Apropos "Delirium": man muss ja jetzt keine deiner Beitraege zu Bushido-, Shindy- oder Fler-Alben hier raussuchen.
Menschlich scheinen D. und P. jedenfalls ganz gut miteinander auszukommen. Aber ich frage mich ja auch immer, was in dir so vorgeht, wenn Bushido mal wieder herzhaft ueber Patrick lacht.
Ich verlinke querbeet alles was gut klingt und eine bestimmte Atmosphäre vermittelt, von der Golden Era bis in die vielschichtige Jetzt-Zeit. Mag cyne, dass da auch mal sogenannter Müsli-Rap dabei ist, was auch immer das sein soll. Raptechnisch und vom Produktionsniveau ist das oftmals besser als alles aus europäischen Gefilden
Wenn es dich amüsiert, dass mir Degenhardt, den ich schon länger höre/kenne als ein paar Monate, zusagt und ich solche Lyrics übergreifend mehr schätze als Anabolika-Gestammel, dann bist du eben eine Frohnatur, die sicherlich gerne die Classic-Kritik anführen kann, die war fair, jedoch das Album nicht der erhoffte große Wurf gewesen, im Nachhinein betrachtet
Shindy hat dem Mainstream 2013 eine Frischzellenkur verpasst, man wird sehen wohin die Reise geht, nur Amerika kopieren in der Folgezeit wird nicht reichen
Bushido und Fler sind Teenager in Körpern Mitt-End-Dreißiger. Bei dem Einem ist die musikalische Karriere so ziemlich vorbei, beim Anderen steckt sie in der X-Ten Wandlung und wenn Bushido über Flers neuerliche Kindereien lacht, dann soll ers machen, ist mir ziemlich egal als Endverbraucher, bin ja da nicht persönlich involviert und habe ganz andere Probleme/Angelegenheiten zu regeln
sorry. jetzt erst gesehen. der hidden track heißt la boum. bisher album des jahres, ohja.
Immer noch Geil 5/5
stümmt. ♥
Auch jetzt noch.
"Auch jetzt noch" UNERTRÄGLICH 1/5
nicht mal geschenkt.
Banause.
aber gerne !
Gebe dem Album gerade nochmal 'ne Chance.

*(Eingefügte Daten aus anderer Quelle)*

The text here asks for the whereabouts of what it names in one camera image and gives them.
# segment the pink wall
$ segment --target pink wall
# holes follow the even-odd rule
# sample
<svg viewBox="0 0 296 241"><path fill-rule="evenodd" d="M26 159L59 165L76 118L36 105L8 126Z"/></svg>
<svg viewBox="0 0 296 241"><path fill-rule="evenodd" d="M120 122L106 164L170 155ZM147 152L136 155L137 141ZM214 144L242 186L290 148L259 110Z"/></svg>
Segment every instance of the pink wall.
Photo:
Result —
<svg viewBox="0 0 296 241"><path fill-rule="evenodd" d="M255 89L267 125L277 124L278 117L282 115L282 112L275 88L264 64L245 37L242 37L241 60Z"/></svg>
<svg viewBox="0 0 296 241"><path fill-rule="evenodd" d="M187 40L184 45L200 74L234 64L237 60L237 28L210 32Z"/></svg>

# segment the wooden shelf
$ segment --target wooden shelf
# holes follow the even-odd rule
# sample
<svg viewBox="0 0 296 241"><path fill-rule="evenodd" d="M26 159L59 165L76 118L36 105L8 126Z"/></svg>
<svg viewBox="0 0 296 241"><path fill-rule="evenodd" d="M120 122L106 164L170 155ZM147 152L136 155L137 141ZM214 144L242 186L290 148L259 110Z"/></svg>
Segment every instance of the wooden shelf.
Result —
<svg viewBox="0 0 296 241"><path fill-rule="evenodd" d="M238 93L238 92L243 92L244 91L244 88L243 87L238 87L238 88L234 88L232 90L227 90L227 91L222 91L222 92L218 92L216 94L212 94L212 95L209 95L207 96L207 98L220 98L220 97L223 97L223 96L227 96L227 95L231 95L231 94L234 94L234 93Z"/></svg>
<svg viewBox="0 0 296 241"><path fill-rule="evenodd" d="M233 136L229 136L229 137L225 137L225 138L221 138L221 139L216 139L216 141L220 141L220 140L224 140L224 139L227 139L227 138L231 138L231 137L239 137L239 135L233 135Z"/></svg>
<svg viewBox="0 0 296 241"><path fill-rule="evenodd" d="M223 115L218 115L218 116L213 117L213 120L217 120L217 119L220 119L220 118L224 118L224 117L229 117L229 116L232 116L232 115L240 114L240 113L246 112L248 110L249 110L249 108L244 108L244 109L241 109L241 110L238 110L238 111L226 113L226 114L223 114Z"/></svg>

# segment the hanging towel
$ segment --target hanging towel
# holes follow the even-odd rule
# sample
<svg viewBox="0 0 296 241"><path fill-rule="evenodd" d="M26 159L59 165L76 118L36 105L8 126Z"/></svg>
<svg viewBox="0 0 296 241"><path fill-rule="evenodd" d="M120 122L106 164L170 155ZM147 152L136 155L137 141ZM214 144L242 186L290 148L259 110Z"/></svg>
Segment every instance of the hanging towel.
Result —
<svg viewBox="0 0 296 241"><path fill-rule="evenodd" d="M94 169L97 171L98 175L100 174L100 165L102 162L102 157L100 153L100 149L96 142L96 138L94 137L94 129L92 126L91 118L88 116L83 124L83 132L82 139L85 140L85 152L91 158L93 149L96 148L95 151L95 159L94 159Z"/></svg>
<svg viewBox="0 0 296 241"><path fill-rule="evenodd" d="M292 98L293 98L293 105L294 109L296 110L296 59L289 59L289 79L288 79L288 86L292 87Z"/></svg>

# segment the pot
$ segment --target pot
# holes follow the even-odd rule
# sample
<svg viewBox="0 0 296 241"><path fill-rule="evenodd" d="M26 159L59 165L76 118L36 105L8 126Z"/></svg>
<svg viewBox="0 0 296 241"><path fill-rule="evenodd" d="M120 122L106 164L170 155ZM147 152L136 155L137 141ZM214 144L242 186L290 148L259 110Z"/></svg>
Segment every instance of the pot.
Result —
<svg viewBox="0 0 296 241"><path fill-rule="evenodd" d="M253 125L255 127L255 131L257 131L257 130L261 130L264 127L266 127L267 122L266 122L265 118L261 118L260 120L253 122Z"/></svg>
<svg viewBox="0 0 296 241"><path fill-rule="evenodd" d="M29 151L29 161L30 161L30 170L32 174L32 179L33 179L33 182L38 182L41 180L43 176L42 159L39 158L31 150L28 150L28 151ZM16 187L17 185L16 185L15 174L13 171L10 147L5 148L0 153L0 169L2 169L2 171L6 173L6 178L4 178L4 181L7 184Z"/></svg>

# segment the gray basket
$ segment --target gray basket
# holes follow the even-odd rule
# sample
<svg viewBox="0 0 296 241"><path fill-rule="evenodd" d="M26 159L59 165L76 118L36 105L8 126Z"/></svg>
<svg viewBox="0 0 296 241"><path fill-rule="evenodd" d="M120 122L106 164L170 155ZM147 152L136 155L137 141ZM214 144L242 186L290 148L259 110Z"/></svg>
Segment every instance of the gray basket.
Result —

Was mir YouTube noch so aus Degenhardts(?) Umfeld vorgeschlagen hat:
https://www.youtube.com/watch?v=dYUYN9aiTUM
TeppichMesserBois - John F. Enemy (2017)
https://www.youtube.com/watch?v=kt_dzJIOem8
Loock & Disko Degenhardt - Manowar (alter Kram von ihm, 2011, eher zur Belüstigung )
ah, brav im familienumfeld recherchiert, das gefällt mir.
kollegen john f. enemy gibts auch hier, jetze:
http://www.laut.de/John-F.-Enemy
und relativ neu ist das hier:
https://www.youtube.com/watch?v=VTKLEGFred…
♥
"Idiot Savant" gefällt mir recht gut.